◆ Information provided ◆
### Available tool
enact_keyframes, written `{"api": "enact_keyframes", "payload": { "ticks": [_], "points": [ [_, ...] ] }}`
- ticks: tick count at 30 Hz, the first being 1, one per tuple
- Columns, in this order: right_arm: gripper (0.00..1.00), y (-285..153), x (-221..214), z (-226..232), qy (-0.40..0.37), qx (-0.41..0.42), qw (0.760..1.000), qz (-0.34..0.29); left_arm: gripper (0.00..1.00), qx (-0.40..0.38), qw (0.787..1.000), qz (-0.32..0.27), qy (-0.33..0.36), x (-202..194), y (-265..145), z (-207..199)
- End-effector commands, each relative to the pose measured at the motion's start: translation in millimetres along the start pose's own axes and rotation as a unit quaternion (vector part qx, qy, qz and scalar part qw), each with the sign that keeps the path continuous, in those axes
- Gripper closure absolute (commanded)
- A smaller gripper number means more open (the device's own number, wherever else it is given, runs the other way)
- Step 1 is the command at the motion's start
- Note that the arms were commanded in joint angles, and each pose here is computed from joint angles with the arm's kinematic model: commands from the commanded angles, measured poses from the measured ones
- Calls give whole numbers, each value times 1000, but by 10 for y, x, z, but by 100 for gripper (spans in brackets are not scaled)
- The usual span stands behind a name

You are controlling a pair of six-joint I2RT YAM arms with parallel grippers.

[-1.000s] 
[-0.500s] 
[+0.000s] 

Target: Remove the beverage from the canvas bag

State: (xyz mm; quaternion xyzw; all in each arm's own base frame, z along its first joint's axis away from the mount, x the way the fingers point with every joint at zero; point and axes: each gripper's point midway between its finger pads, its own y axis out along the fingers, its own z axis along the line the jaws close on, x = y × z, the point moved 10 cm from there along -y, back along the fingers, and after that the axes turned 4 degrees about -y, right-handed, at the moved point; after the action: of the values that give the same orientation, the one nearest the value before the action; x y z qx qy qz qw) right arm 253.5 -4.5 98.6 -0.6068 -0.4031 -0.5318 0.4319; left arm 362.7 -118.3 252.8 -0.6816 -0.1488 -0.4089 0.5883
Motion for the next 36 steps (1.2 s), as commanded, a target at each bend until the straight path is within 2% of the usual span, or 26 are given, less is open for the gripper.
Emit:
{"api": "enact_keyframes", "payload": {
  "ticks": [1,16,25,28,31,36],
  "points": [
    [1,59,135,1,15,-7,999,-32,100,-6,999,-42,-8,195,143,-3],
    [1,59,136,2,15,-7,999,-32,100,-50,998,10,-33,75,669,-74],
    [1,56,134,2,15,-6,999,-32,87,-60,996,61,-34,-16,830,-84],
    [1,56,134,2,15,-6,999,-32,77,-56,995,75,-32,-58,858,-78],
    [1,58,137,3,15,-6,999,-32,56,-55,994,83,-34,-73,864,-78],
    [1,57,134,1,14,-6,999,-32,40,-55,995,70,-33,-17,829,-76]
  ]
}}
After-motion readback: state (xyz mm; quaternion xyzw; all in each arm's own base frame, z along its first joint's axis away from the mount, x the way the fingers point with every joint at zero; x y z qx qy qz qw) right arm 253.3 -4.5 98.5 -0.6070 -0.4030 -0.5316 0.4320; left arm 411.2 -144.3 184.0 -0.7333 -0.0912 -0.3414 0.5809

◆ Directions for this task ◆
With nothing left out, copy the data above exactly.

◆ Written answer ◆
### Available tool
enact_keyframes, written `{"api": "enact_keyframes", "payload": { "ticks": [_], "points": [ [_, ...] ] }}`
- ticks: tick count at 30 Hz, the first being 1, one per tuple
- Columns, in this order: right_arm: gripper (0.00..1.00), y (-285..153), x (-221..214), z (-226..232), qy (-0.40..0.37), qx (-0.41..0.42), qw (0.760..1.000), qz (-0.34..0.29); left_arm: gripper (0.00..1.00), qx (-0.40..0.38), qw (0.787..1.000), qz (-0.32..0.27), qy (-0.33..0.36), x (-202..194), y (-265..145), z (-207..199)
- End-effector commands, each relative to the pose measured at the motion's start: translation in millimetres along the start pose's own axes and rotation as a unit quaternion (vector part qx, qy, qz and scalar part qw), each with the sign that keeps the path continuous, in those axes
- Gripper closure absolute (commanded)
- A smaller gripper number means more open (the device's own number, wherever else it is given, runs the other way)
- Step 1 is the command at the motion's start
- Note that the arms were commanded in joint angles, and each pose here is computed from joint angles with the arm's kinematic model: commands from the commanded angles, measured poses from the measured ones
- Calls give whole numbers, each value times 1000, but by 10 for y, x, z, but by 100 for gripper (spans in brackets are not scaled)
- The usual span stands behind a name

You are controlling a pair of six-joint I2RT YAM arms with parallel grippers.

[-1.000s] 
[-0.500s] 
[+0.000s] 

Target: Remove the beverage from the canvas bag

State: (xyz mm; quaternion xyzw; all in each arm's own base frame, z along its first joint's axis away from the mount, x the way the fingers point with every joint at zero; point and axes: each gripper's point midway between its finger pads, its own y axis out along the fingers, its own z axis along the line the jaws close on, x = y × z, the point moved 10 cm from there along -y, back along the fingers, and after that the axes turned 4 degrees about -y, right-handed, at the moved point; after the action: of the values that give the same orientation, the one nearest the value before the action; x y z qx qy qz qw) right arm 253.5 -4.5 98.6 -0.6068 -0.4031 -0.5318 0.4319; left arm 362.7 -118.3 252.8 -0.6816 -0.1488 -0.4089 0.5883
Motion for the next 36 steps (1.2 s), as commanded, a target at each bend until the straight path is within 2% of the usual span, or 26 are given, less is open for the gripper.
Emit:
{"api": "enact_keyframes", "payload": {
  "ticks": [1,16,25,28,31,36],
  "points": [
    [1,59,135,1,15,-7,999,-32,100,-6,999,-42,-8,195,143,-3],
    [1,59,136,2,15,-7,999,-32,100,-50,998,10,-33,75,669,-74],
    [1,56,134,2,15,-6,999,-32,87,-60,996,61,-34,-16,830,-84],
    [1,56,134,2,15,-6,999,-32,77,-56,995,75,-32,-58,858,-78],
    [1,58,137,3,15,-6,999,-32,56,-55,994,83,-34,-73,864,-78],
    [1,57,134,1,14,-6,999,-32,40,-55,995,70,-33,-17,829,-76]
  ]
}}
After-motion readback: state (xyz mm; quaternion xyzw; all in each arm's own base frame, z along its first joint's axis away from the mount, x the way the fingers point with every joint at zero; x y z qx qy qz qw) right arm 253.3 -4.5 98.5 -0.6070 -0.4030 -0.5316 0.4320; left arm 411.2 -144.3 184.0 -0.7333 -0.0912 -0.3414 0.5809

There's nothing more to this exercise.